Well, once again, because of the rarity of this particular car, there are no CarDomain members who are showcasing one of these thought provoking rides. Now for the question at hand, is the Last Packard, arguably a trimmed up Studebaker, an obscure muscle car, or is it just an oddity? Your comments are appreciated.

And while you’re at it, check out the other vehicles outlined in this series: The Rambler Rebel, the Mercury Marauder X-100, Dodge Lil Red Express, Jensen Interceptor, The Pontiac Can Am, The Studebaker R-2, and the Oldsmobile Jetfire.


Nov 19, 2010 at 12:33 pm

‘The Winged Catfish’ .. love ‘em !:)

Oct 16, 2009 at 6:55 pm

Some think these are ugly, but they will turn heads. This car will always draw a crowd and its fun to drive.

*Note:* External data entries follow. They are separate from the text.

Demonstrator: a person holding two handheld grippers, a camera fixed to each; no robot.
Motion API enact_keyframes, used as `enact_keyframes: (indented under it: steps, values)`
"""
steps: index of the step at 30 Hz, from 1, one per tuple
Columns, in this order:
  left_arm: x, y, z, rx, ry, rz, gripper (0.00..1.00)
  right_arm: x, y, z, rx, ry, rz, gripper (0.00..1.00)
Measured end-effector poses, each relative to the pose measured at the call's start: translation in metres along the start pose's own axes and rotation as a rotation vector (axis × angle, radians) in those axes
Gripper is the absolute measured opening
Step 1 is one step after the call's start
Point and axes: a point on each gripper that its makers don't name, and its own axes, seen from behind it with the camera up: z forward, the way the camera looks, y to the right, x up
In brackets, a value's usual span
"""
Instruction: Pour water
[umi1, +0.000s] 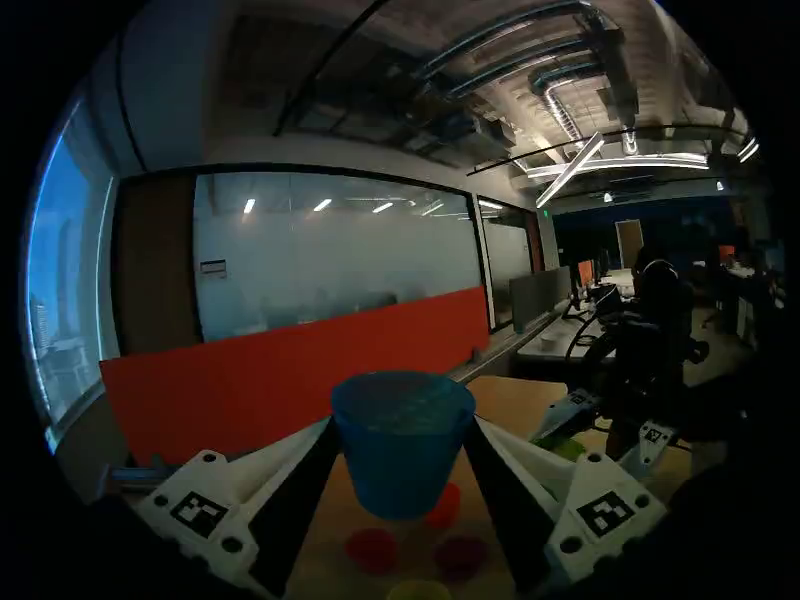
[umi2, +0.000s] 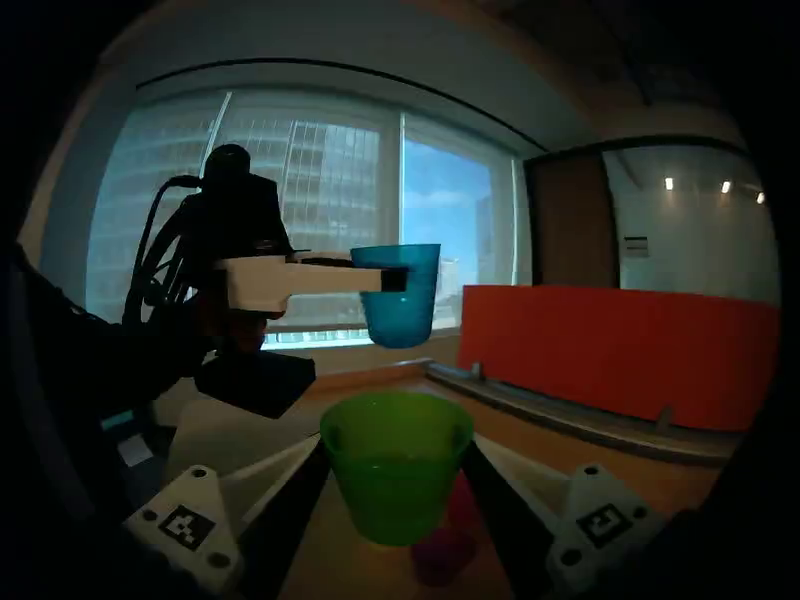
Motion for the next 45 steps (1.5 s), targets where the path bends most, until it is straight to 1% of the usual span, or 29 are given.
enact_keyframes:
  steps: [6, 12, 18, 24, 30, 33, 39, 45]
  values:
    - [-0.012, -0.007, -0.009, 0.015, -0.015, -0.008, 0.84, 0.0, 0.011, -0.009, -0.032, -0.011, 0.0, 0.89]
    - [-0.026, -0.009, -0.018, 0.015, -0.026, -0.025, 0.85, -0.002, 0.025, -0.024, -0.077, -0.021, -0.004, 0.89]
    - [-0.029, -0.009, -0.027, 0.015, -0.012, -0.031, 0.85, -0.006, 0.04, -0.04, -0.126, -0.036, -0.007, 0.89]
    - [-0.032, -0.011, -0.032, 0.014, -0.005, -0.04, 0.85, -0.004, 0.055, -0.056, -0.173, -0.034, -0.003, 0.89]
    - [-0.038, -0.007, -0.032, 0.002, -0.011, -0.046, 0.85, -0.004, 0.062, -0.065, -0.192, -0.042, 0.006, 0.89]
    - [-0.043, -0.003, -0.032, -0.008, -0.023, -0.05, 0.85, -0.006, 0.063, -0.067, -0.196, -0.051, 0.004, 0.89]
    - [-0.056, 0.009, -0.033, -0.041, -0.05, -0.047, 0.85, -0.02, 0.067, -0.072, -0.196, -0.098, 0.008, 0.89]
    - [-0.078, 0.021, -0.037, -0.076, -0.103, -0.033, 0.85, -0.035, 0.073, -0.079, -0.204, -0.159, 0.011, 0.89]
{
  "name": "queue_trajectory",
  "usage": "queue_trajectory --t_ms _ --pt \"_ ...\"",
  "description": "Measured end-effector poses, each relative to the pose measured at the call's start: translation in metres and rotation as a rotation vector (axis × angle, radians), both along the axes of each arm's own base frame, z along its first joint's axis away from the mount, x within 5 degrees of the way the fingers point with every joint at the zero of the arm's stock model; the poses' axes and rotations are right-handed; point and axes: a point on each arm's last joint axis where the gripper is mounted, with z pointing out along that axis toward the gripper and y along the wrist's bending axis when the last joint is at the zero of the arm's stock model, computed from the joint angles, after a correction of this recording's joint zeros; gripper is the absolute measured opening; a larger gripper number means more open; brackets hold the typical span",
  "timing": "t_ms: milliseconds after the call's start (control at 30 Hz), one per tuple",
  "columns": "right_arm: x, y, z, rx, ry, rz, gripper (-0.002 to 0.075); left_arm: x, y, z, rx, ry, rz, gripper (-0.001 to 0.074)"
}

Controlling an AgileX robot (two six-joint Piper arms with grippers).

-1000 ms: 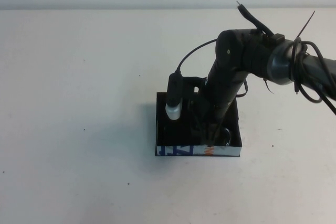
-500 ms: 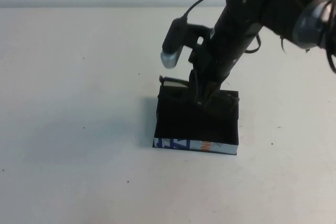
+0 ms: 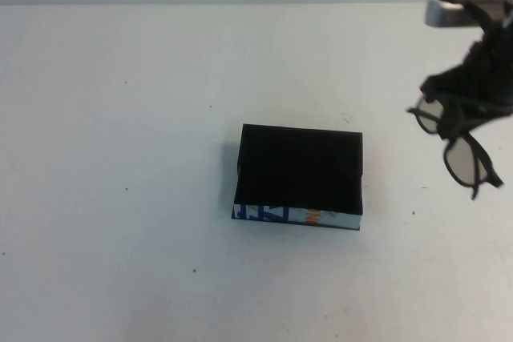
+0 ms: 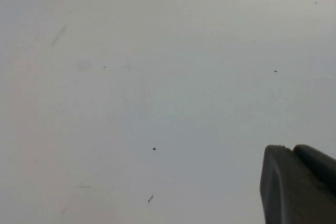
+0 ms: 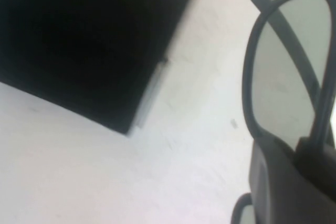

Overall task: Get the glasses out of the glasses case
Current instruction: Place the glasses on the table

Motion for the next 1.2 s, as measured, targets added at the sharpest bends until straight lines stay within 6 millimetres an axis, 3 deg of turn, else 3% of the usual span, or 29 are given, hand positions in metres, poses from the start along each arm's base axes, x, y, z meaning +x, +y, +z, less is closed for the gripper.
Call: queue_trajectory --t_ms 167,333,533,867,1000,1133,1200 --pt "-0.018 -0.033 -0.047 -0.019 0.180 -0.134 0.0044 0.000 0.000 0.000 0.000 0.000 0.000 -0.0004" --pt "-0.024 -0.033 -0.079 0.030 0.184 -0.223 0.0043 0.000 0.000 0.000 0.000 0.000 0.000 -0.0004" --pt "-0.026 -0.033 -0.101 0.064 0.121 -0.289 0.0046 0.000 0.000 0.000 0.000 0.000 0.000 -0.0004" --pt "-0.021 -0.034 -0.108 0.063 0.069 -0.309 0.0197 0.000 0.000 0.000 0.000 0.000 0.000 -0.0005" --pt "-0.022 -0.035 -0.107 0.063 0.068 -0.307 0.0217 0.000 0.000 0.000 0.000 0.000 0.000 -0.0004" --pt "-0.028 -0.035 -0.089 0.072 0.034 -0.300 0.0203 0.000 0.000 0.000 0.000 0.000 0.000 -0.0004" --pt "-0.035 -0.036 -0.068 0.083 -0.032 -0.292 0.0174 0.000 0.000 0.000 0.000 0.000 0.000 -0.0004"
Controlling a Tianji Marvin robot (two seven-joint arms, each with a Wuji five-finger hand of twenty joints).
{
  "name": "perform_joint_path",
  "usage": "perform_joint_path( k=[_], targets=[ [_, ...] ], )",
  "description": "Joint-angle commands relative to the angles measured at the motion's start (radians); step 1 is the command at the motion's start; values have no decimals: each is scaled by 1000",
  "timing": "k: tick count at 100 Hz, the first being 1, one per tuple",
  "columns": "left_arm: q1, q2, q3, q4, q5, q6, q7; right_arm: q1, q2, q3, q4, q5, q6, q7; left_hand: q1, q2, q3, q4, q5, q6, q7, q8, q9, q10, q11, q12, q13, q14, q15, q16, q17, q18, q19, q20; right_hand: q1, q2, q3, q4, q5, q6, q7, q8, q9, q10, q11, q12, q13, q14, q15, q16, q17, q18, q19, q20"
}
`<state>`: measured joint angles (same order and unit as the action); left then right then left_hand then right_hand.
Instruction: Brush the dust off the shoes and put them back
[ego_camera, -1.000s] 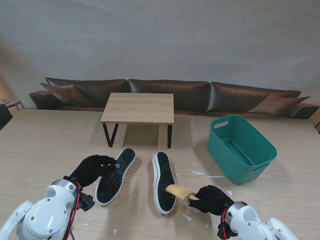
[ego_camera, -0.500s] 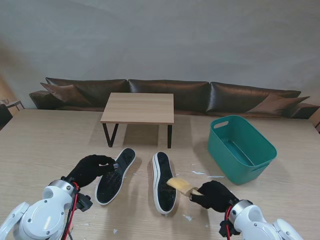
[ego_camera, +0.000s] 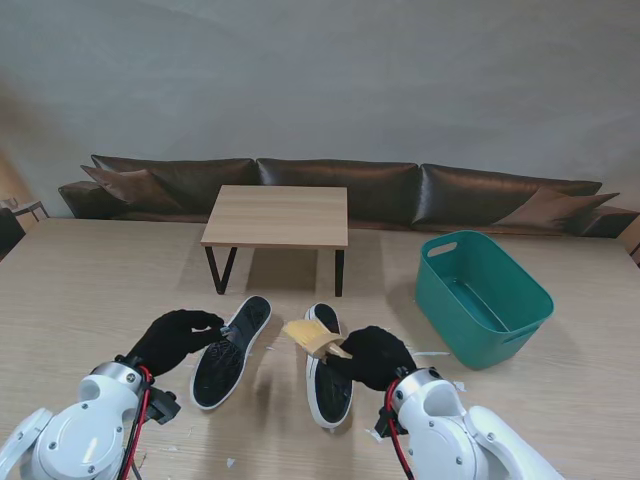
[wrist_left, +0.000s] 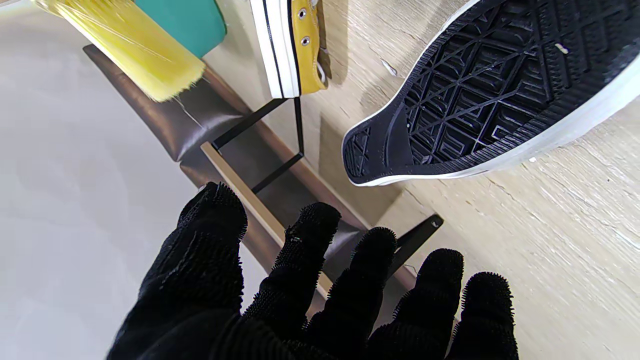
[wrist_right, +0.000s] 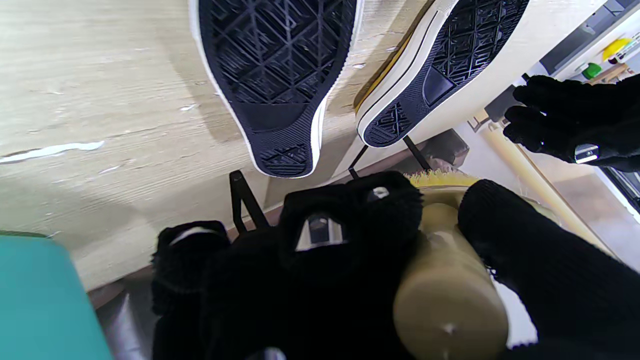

I rode in one when I was 15 and finally bought mine when I was 48. Worth the wait!!

May 5, 2009 at 3:14 pm

Its got the performance, and its got looks that catch your eye. That’s wat muscle cars are about, right? So this belongs

Feb 22, 2009 at 3:35 pm

Awesome stuff, UDman- couldn’t agree more with every choice so far (well, maybe not the ’77 LeMans, but I don’t care for ’70s GMs anyway).. looking forward to the next installment.

Tired Of LS6 Chevelles And Hemi ‘Cudas? Check Out UDMan’s Obscure Muscle Car Parking Lot! [Retro] | The genuine priest survey.
Feb 22, 2009 at 3:26 pm

[...] you’ll be able to see obsessively documented and illustrated studies of such greats as the 1958 Packard Hawk, 1970 Mercury Marauder X-100, 1957 Rambler Rebel, and 1977 Pontiac LeMans Can Am. We say check it [...]

Feb 22, 2009 at 12:21 pm

I like the grill. It might be just a tad too wide. There was something similar on some of the Desotos from around this time. Looked a little better there. Overall, I’d take a Studebaker over one of these. a ’56 would do nicely.

Tired Of LS6 Chevelles And Hemi ‘Cudas? Check Out UDMan’s Obscure Muscle Car Parking Lot! [Retro] | Car Advisory
Feb 22, 2009 at 2:40 am

[...] you’ll be able to see obsessively documented and illustrated studies of such greats as the 1958 Packard Hawk, 1970 Mercury Marauder X-100, 1957 Rambler Rebel, and 1977 Pontiac LeMans Can Am. We say check it [...]

Feb 20, 2009 at 5:37 am

catfish front look

Feb 19, 2009 at 10:23 pm


Feb 19, 2009 at 10:55 am

that could be the batmobile stock

Feb 19, 2009 at 10:00 am

Kind of reminds me of the Lincoln Futura Batmobile. I think it’d look good with some torq thrust D’s.